India’s BRSR framework lacks detailed climate transition planning aligned with global standards.
Global investors increasingly demand credible, standardised climate transition disclosures from companies.
Weak climate reporting could raise financing costs and restrict access to global capital.
Indian companies risk being left behind due to gaps in the country’s Business Responsibility and Sustainability Reporting (BRSR) framework, Down To Earth reported citing a study published by the Institute for Energy Economics and Financial Analysis (IEEFA).
The study compares India’s mandatory BRSR disclosures with the International Sustainability Standards Board’s (ISSB) climate standard (S2). The study concludes that while BRSR provides a broad ESG lens and stronger social indicators, it falls short on climate-specific transition planning, which is becoming more and more important for international investors, lenders and insurers.
Financing Risks Mount
The report cautions that if disclosures continue to be high-level and non-standardised, Indian corporations may face increased financing costs or decreased access to capital as sustainable finance markets increasingly demand credible, forward-looking transition plans. Investors from around the world are now looking beyond emissions inventories to understand how businesses intend to manage climate risks, finance the transition and decarbonise.

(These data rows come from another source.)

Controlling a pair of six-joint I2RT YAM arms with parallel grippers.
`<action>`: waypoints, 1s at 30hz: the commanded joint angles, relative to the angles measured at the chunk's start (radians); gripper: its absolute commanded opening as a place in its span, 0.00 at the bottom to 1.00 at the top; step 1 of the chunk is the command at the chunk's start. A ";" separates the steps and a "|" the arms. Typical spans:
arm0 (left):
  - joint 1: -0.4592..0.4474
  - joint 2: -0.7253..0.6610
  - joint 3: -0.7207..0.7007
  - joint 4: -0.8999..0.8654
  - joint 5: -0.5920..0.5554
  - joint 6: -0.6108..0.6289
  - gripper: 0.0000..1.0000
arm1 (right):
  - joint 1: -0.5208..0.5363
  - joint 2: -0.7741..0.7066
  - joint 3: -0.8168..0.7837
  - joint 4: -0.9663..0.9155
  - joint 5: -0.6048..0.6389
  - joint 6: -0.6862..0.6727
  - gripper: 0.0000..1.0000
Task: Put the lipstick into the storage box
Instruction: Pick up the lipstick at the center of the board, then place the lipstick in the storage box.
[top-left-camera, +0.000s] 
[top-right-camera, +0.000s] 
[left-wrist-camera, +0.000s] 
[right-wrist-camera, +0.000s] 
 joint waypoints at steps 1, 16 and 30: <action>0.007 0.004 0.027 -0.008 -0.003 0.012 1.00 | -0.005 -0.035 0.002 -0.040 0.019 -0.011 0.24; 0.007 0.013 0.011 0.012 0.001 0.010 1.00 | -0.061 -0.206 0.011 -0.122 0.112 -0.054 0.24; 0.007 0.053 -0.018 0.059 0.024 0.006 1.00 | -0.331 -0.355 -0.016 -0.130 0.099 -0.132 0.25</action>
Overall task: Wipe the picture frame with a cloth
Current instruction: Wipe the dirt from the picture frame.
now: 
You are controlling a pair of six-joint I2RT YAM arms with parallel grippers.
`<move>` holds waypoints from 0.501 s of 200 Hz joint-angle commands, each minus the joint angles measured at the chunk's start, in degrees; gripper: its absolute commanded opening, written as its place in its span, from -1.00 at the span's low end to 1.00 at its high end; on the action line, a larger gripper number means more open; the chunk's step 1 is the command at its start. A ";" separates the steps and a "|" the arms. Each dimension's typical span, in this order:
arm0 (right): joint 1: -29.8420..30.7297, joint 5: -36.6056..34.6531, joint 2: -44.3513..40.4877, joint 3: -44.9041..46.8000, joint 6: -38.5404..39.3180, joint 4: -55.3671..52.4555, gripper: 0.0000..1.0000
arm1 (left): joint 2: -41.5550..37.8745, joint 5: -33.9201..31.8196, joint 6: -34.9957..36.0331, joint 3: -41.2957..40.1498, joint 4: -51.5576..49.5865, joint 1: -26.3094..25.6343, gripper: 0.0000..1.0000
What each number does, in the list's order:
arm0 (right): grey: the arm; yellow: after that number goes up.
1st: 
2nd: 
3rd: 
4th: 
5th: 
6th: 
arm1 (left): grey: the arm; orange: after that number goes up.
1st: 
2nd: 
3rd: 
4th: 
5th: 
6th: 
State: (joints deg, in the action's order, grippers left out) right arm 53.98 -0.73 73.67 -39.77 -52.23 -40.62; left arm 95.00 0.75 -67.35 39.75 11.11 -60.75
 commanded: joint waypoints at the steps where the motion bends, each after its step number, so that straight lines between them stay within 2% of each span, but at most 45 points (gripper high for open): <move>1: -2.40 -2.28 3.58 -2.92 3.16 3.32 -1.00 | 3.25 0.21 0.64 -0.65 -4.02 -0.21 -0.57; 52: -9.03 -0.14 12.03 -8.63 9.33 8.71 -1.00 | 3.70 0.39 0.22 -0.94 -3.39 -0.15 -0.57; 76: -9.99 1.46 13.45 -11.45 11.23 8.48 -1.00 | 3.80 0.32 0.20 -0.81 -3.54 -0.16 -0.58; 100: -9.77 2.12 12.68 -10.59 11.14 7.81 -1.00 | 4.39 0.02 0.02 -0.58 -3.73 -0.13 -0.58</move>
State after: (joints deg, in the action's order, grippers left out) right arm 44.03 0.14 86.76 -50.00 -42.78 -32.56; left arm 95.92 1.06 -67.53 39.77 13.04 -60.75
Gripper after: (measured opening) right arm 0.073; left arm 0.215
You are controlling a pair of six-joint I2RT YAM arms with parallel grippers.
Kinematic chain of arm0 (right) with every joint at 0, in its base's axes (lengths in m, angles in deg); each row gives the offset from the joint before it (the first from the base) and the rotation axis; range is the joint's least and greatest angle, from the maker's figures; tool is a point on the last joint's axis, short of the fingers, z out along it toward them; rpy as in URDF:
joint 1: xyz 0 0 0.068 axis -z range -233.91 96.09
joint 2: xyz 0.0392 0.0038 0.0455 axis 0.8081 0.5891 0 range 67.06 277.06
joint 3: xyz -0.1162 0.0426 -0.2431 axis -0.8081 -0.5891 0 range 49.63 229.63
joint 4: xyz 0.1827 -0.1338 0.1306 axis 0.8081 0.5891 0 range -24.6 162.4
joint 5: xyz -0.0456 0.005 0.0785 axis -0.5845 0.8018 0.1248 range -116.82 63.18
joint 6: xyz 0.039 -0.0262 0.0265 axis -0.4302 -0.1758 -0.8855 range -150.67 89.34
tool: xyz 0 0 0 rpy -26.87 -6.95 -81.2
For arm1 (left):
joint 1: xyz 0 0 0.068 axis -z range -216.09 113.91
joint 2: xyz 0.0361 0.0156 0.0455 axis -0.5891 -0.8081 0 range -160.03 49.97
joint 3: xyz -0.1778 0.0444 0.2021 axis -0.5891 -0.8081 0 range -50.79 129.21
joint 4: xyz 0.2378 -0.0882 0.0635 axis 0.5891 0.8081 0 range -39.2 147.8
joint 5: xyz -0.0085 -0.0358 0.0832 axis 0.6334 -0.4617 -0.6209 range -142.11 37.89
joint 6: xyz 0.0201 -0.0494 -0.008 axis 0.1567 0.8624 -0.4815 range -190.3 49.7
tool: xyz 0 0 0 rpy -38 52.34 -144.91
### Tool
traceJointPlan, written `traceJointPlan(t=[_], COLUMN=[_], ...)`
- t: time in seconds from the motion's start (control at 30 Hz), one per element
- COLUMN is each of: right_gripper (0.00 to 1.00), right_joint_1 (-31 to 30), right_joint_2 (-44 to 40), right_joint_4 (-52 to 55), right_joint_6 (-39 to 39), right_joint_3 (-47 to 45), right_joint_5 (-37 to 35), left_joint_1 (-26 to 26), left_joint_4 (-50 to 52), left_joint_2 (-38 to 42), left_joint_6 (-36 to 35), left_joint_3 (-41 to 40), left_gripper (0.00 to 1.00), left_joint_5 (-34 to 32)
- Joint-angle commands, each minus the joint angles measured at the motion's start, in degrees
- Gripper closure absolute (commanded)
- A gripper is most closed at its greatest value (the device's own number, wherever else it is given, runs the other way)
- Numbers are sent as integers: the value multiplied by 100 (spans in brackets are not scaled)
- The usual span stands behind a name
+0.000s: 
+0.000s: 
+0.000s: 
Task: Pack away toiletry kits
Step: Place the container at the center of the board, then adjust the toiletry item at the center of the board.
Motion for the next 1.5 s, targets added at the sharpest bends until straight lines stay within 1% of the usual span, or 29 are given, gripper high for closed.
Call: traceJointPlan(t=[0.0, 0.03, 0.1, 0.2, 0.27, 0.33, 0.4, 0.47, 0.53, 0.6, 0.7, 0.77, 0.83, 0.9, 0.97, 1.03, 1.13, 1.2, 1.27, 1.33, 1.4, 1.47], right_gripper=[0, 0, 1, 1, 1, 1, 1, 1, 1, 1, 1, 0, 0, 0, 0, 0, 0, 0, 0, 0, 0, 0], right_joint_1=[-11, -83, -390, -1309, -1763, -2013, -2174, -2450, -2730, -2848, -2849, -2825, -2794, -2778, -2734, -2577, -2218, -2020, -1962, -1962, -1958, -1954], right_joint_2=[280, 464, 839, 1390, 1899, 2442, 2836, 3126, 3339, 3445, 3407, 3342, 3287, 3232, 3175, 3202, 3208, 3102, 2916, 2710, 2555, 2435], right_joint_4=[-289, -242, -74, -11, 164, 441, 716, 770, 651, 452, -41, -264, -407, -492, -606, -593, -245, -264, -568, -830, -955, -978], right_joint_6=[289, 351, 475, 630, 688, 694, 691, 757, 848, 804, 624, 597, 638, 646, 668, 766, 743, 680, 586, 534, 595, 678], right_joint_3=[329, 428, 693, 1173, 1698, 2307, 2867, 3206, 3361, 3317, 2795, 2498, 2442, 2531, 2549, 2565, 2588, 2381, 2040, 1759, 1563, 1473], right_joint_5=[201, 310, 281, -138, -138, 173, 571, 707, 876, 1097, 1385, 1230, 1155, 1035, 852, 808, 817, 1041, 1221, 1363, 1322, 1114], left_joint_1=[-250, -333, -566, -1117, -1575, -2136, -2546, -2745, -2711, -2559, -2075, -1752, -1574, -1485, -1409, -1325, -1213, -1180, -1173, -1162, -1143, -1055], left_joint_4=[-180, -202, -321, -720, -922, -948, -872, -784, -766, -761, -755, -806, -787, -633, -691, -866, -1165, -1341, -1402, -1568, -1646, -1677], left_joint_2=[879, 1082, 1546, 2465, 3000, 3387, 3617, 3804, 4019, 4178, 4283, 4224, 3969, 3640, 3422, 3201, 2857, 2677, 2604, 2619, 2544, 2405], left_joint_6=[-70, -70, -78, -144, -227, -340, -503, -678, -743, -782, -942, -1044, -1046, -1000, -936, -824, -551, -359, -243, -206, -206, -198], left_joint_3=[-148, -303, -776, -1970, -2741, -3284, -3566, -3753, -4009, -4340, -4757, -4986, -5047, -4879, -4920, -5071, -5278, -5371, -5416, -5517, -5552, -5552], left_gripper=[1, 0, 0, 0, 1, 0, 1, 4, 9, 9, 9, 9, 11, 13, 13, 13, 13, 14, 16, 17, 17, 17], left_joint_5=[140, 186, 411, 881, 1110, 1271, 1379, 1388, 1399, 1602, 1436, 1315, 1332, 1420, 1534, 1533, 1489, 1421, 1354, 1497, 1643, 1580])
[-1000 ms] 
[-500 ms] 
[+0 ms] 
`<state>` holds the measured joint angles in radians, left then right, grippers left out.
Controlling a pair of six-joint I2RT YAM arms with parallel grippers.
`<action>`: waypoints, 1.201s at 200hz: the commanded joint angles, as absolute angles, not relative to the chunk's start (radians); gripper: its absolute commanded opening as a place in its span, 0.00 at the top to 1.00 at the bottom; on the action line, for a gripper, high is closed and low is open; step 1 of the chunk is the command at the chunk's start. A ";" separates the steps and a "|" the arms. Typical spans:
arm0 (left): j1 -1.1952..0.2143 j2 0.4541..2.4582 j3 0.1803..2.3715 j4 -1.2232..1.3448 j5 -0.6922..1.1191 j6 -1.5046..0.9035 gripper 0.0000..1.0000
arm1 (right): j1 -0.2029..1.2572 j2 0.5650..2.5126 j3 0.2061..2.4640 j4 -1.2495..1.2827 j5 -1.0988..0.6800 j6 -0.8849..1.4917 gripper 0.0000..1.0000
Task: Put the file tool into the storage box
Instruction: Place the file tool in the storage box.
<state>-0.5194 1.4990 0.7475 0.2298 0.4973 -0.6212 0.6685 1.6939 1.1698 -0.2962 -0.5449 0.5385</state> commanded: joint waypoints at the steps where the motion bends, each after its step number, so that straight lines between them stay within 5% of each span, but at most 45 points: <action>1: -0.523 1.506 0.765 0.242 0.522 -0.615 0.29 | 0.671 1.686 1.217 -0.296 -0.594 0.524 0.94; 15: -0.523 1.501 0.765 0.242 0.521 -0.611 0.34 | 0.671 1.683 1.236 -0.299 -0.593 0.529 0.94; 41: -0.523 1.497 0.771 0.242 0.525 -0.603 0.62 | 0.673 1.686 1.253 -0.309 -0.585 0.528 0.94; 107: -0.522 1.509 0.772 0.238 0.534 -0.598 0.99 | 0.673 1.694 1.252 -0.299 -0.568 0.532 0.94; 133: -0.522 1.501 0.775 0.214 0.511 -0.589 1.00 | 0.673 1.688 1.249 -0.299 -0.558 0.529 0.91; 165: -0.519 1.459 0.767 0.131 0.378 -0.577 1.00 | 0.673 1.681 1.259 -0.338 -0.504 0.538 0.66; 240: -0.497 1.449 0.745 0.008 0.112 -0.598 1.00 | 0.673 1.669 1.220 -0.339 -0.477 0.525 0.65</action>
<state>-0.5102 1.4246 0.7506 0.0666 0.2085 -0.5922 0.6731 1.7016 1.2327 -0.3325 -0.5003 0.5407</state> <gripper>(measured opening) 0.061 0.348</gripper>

“Without robust transition disclosures, Indian firms may struggle to meet the expectations of international capital markets that are aligning with ISSB standards,” Down To Earth reported citing the study.
ESG Strong, Climate Weak
According to Down To Earth, IEEFA recognises that BRSR outperforms ISSB in certain areas, especially when it comes to metrics related to social responsibility and community engagement. However, it highlights inadequate handling of climate-related stakeholder dependencies, which are essential to credible transition planning and include supplier emissions, workforce transitions, and customer exposure.
On the other hand, ISSB S2 offers comprehensive guidelines in areas where BRSR is still primarily aspirational, such as climate governance, risk management, scenario analysis and capital deployment.
Climate Finance Signals Shift
Global financial flows are increasingly being aligned with climate action goals, indicating the growing importance of credible climate disclosures for companies.
In order to achieve global objectives, the Organization for Economic Co-operation and Development (OECD) monitors the mobilisation of climate finance, pointing out that private finance mobilisation is essential to expanding climate action, including clean energy and adaptation projects. According to OECD data, developed nations surpassed the $100bn annual climate finance target in 2022, indicating a closer fit between financial systems and climate goals. To evaluate a company's preparedness for low-carbon pathways, investors are increasingly demanding clear, consistent climate transition data.